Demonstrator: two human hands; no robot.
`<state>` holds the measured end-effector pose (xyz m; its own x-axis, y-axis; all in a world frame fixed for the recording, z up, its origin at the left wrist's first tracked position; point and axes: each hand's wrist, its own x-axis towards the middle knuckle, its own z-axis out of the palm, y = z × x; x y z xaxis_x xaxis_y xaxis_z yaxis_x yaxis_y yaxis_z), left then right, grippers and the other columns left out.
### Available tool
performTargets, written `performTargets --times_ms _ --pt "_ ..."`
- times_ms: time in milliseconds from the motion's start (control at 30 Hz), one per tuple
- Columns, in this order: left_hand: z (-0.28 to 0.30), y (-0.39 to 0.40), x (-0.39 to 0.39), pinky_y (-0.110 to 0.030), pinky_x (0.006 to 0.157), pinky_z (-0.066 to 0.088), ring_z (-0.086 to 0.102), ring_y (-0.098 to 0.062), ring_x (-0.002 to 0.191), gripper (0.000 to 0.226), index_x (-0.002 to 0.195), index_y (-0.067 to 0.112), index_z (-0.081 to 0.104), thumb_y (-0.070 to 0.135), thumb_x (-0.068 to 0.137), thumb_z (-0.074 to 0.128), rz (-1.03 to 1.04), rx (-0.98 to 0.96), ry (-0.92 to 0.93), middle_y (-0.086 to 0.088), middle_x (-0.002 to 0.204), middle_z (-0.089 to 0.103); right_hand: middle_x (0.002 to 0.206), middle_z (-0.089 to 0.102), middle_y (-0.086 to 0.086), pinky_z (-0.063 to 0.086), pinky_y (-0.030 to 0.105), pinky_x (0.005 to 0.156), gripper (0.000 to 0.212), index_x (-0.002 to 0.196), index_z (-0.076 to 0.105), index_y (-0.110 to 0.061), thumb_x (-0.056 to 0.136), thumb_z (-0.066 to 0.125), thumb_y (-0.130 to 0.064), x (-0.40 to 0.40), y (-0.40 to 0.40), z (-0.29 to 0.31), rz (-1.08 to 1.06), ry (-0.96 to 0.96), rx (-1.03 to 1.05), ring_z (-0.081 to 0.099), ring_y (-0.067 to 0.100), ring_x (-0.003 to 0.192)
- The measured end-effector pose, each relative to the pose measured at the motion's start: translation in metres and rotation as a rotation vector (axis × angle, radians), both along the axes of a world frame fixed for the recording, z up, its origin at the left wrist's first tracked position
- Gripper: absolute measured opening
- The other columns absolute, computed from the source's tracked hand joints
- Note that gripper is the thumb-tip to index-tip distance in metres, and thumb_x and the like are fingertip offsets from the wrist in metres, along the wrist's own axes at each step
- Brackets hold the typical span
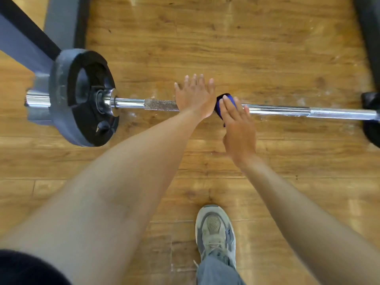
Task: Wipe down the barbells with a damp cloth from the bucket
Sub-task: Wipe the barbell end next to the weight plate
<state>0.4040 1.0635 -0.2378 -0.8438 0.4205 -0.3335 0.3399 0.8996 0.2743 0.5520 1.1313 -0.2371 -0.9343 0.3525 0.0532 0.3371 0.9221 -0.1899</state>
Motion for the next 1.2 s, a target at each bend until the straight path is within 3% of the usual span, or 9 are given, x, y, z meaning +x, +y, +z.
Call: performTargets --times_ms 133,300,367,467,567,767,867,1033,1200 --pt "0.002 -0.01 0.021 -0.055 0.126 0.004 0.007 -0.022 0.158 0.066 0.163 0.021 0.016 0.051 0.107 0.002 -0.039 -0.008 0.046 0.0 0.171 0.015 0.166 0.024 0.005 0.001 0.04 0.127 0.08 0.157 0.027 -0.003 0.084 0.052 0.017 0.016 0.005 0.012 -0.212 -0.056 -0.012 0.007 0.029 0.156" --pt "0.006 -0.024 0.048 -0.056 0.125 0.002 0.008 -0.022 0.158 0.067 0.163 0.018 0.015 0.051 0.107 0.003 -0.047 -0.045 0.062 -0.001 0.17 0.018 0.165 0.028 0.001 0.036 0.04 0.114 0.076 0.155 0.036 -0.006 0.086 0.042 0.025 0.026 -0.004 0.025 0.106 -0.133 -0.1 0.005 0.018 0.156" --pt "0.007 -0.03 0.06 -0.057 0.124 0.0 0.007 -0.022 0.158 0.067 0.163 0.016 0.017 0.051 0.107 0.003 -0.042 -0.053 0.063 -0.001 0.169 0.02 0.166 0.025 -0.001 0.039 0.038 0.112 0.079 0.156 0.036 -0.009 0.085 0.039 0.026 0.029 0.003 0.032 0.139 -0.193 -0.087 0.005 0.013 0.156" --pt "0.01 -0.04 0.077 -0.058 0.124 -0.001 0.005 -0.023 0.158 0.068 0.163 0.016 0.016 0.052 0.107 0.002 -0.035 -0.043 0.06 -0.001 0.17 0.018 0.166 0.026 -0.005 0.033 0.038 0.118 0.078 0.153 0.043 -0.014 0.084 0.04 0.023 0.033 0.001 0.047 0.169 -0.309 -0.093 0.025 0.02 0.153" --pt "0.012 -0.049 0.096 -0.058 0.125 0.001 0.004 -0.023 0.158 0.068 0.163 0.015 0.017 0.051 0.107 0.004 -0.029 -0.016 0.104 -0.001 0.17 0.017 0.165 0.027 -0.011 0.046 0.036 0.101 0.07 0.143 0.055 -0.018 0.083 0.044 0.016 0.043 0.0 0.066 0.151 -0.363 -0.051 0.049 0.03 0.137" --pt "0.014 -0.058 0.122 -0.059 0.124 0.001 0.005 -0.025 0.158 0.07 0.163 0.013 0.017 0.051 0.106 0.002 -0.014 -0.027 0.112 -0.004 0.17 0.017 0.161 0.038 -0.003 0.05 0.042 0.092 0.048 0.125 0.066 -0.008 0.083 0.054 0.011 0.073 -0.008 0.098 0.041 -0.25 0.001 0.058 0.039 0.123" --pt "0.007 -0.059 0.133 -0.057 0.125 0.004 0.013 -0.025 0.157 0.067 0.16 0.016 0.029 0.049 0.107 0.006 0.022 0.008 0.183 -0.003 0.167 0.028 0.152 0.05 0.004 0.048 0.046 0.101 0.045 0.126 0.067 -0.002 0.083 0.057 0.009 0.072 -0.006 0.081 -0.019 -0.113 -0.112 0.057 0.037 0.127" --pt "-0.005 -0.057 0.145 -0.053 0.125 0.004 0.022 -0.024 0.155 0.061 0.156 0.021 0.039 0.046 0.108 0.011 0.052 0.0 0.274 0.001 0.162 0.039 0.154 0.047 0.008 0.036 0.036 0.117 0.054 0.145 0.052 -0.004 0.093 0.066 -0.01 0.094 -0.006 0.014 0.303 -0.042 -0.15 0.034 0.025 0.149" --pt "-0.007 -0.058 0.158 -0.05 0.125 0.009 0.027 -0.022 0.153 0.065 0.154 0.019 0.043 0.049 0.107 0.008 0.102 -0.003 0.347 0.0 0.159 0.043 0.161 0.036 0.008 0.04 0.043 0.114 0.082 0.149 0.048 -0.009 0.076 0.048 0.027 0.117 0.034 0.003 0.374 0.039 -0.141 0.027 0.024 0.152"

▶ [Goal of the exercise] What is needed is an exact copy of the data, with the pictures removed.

▶ [Answer to this task]
Demonstrator: two human hands; no robot.
`<state>` holds the measured end-effector pose (xyz m; its own x-axis, y-axis; all in a world frame fixed for the recording, z up, its origin at the left wrist's first tracked position; point and axes: each hand's wrist, its own x-axis towards the middle knuckle, its own z-axis out of the palm, y = z × x; x y z xaxis_x xaxis_y xaxis_z yaxis_x yaxis_y yaxis_z), left then right, grippers and the other columns left out.
### Available tool
performTargets, written `performTargets --times_ms _ --pt "_ ..."`
- times_ms: time in milliseconds from the motion's start (control at 30 Hz), one per tuple
- Columns, in this order: left_hand: z (-0.28 to 0.30), y (-0.39 to 0.40), x (-0.39 to 0.39), pinky_y (-0.110 to 0.030), pinky_x (0.006 to 0.157), pinky_z (-0.066 to 0.088), ring_z (-0.086 to 0.102), ring_y (-0.098 to 0.062), ring_x (-0.002 to 0.191), gripper (0.000 to 0.226), index_x (-0.002 to 0.195), index_y (-0.067 to 0.112), index_z (-0.081 to 0.104), thumb_y (-0.070 to 0.135), thumb_x (-0.068 to 0.137), thumb_z (-0.074 to 0.128), rz (-1.03 to 1.04), rx (-0.98 to 0.96), ry (-0.92 to 0.93), middle_y (-0.086 to 0.088), middle_x (-0.002 to 0.204), middle_z (-0.089 to 0.103); right_hand: middle_x (0.002 to 0.206), middle_z (-0.089 to 0.102), middle_y (-0.086 to 0.086), pinky_z (-0.063 to 0.086), pinky_y (-0.030 to 0.105), pinky_x (0.005 to 0.156), gripper (0.000 to 0.212), index_x (-0.002 to 0.196), index_z (-0.076 to 0.105), index_y (-0.110 to 0.061), thumb_x (-0.056 to 0.136), thumb_z (-0.066 to 0.125), thumb_y (-0.130 to 0.064), x (-0.40 to 0.40), y (-0.40 to 0.40), z (-0.29 to 0.31), rz (-1.08 to 1.06), ry (-0.96 to 0.96), rx (-1.03 to 1.05), ring_z (-0.081 to 0.099), ring_y (-0.067 to 0.100), ring_x (-0.003 to 0.192)
- The measured end-effector pose, each relative to the pose measured at the motion's start: translation in metres and rotation as a rotation vector (axis × angle, radians), both along the axes of a world frame fixed for the recording, z up, its origin at the left wrist's first tracked position
- Gripper: absolute measured opening
- The other columns absolute, computed from the source's tracked hand joints
- Note that gripper is the thumb-tip to index-tip distance in metres, and thumb_x and the like are fingertip offsets from the wrist in metres, along the wrist's own axes at each step
- Brackets hold the typical span
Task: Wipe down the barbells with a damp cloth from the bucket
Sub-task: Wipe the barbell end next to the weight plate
<state>0.4040 1.0635 -0.2378 -0.8438 0.4205 -0.3335 0.3399 0.8996 0.2743 0.5520 1.1313 -0.2371 -0.9343 0.3525 0.0532 0.3371 0.9221 -0.1899</state>
Motion for the next 1.2 s, a target at each bend until the straight path is within 3% of the usual span, or 9 are given, x, y, z meaning +x, +y, +z.
Call: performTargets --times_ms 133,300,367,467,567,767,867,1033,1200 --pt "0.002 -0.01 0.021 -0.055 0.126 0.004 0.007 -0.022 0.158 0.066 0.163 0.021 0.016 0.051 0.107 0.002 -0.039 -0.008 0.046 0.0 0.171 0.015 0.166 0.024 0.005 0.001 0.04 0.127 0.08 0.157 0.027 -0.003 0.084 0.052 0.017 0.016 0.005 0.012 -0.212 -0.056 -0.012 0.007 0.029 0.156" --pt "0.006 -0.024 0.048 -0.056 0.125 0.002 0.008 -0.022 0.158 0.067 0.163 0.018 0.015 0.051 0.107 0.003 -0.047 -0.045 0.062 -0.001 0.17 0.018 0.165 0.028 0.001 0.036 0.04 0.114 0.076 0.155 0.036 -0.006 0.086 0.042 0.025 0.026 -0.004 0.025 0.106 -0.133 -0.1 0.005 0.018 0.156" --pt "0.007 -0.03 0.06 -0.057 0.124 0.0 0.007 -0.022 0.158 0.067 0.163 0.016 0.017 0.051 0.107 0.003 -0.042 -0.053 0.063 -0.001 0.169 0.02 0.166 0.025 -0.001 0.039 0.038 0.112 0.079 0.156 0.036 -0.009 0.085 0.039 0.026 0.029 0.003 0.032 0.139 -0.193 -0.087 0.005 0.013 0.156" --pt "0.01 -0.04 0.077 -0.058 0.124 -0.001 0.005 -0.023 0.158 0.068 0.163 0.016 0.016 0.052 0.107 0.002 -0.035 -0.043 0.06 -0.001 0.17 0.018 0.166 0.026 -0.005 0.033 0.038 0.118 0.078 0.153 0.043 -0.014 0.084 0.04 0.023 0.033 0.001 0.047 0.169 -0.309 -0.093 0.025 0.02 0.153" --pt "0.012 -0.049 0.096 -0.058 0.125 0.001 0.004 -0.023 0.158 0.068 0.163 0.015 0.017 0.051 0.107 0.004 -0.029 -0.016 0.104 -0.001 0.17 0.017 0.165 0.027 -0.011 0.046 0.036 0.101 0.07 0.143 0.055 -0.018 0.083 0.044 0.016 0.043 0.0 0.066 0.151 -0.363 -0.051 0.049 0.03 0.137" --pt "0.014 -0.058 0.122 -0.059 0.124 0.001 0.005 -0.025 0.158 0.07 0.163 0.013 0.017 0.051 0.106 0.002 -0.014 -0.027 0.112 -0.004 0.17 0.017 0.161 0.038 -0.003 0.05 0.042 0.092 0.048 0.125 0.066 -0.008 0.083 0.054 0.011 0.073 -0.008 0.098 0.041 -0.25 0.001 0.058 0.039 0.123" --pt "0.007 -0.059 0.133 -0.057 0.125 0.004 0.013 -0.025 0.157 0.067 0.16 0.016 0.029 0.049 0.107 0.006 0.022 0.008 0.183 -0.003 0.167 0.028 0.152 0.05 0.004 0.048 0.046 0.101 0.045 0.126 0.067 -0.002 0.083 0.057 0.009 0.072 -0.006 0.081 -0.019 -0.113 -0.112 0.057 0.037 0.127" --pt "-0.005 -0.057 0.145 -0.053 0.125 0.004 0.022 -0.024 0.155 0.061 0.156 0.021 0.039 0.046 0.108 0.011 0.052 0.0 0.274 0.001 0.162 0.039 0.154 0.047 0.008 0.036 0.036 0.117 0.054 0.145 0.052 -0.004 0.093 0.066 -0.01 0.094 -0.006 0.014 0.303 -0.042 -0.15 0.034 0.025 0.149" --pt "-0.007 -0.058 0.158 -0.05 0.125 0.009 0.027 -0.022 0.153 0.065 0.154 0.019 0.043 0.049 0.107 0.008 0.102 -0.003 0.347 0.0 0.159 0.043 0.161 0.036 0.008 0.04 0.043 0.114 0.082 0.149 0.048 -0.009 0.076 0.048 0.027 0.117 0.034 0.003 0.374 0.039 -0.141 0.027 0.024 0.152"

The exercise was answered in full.